**PROBLEM:** From the data that follows, copy every line with the string "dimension".

**PROVIDED RECORDS:**
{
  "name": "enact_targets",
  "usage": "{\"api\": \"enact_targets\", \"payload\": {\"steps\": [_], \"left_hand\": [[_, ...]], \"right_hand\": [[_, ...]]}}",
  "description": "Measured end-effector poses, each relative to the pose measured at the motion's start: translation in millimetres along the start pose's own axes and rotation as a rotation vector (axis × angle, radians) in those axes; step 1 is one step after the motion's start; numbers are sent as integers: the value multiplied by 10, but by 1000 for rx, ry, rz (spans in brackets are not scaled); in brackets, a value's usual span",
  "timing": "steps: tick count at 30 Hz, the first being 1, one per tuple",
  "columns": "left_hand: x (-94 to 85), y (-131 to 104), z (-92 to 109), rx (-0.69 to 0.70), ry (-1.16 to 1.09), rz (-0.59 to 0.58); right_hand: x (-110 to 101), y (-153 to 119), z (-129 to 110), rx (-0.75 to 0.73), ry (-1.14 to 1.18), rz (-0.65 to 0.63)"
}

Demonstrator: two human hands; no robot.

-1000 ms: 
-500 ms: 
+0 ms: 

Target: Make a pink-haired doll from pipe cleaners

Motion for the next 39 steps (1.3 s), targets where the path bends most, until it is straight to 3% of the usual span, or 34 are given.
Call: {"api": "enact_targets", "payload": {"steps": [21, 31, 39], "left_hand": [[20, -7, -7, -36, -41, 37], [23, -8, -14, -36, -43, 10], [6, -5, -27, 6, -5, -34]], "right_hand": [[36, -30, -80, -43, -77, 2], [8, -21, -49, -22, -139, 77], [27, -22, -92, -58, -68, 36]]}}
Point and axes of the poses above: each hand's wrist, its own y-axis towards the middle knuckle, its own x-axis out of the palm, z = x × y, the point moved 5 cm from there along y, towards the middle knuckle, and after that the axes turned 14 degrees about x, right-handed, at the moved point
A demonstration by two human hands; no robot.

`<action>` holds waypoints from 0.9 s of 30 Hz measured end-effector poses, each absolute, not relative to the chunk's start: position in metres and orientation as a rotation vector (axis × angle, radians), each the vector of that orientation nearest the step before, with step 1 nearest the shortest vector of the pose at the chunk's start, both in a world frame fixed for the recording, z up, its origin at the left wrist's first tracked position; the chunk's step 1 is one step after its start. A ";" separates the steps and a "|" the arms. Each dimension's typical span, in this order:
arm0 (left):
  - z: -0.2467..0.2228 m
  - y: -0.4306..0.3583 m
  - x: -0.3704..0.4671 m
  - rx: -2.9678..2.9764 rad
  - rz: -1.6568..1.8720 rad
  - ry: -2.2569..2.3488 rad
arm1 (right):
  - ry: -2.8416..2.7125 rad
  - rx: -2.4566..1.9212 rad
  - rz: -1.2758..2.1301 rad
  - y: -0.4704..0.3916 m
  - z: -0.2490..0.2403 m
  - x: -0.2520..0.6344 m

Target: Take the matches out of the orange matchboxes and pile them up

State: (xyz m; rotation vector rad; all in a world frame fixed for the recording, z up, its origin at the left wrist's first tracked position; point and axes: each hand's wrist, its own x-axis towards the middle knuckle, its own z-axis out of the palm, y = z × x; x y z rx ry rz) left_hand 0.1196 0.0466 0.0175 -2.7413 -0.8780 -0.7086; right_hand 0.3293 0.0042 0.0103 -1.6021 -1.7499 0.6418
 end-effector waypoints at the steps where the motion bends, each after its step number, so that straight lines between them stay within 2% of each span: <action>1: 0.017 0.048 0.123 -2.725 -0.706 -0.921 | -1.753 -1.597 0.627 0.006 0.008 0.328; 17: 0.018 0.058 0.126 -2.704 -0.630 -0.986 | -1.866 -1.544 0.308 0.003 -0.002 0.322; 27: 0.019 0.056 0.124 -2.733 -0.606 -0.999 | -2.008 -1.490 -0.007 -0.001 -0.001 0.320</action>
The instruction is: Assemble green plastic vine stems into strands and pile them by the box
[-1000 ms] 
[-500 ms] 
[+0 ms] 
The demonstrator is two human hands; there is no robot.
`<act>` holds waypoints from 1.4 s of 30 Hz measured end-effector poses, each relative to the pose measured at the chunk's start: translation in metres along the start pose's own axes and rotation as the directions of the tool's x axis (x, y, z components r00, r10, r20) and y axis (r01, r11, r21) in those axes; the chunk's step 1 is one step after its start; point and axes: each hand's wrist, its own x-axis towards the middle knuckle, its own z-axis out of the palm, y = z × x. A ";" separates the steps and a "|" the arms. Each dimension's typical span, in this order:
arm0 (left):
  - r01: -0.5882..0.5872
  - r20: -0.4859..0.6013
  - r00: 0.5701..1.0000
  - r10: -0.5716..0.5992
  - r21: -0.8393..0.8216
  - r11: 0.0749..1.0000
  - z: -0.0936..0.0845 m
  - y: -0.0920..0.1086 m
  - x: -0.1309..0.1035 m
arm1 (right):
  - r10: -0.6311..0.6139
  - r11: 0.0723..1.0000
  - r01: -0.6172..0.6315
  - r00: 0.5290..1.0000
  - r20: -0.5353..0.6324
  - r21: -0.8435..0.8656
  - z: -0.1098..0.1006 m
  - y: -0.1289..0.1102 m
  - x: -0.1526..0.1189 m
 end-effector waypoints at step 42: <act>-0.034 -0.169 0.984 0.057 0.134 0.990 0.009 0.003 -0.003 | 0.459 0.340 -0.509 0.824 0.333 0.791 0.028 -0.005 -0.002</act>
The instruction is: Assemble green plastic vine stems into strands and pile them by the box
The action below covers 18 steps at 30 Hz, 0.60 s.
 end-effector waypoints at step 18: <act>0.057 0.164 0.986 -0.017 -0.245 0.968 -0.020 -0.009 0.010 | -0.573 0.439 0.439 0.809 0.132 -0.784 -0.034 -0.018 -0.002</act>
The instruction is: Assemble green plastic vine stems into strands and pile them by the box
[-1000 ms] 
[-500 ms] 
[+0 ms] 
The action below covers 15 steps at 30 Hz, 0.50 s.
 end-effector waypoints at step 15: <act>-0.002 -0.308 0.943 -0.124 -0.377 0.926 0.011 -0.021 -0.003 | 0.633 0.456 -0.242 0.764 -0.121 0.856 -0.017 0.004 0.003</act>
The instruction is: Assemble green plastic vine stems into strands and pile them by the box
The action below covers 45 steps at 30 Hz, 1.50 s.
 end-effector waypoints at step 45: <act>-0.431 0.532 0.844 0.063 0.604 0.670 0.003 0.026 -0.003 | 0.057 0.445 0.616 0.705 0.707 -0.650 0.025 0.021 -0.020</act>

**RESULT FOR THIS TASK:**
`<action>` holds waypoints from 0.9 s of 30 Hz measured end-effector poses, each absolute, not relative to the chunk's start: position in metres and orientation as a rotation vector (axis × angle, radians), each the vector of that orientation nearest the step before, with step 1 nearest the shortest vector of the pose at the chunk's start, both in a world frame fixed for the recording, z up, its origin at the left wrist's first tracked position; the chunk's step 1 is one step after its start. A ";" separates the steps and a "|" the arms. Each dimension's typical span, in this order:
`<act>` holds waypoints from 1.4 s of 30 Hz measured end-effector poses, each relative to the pose measured at the chunk's start: translation in metres along the start pose's own axes and rotation as the directions of the tool's x axis (x, y, z components r00, r10, r20) and y axis (r01, r11, r21) in those axes; the chunk's step 1 is one step after its start; point and axes: each hand's wrist, its own x-axis towards the middle knuckle, its own z-axis out of the palm, y = z × x. A ";" separates the steps and a "|" the arms. Each dimension's typical span, in this order:

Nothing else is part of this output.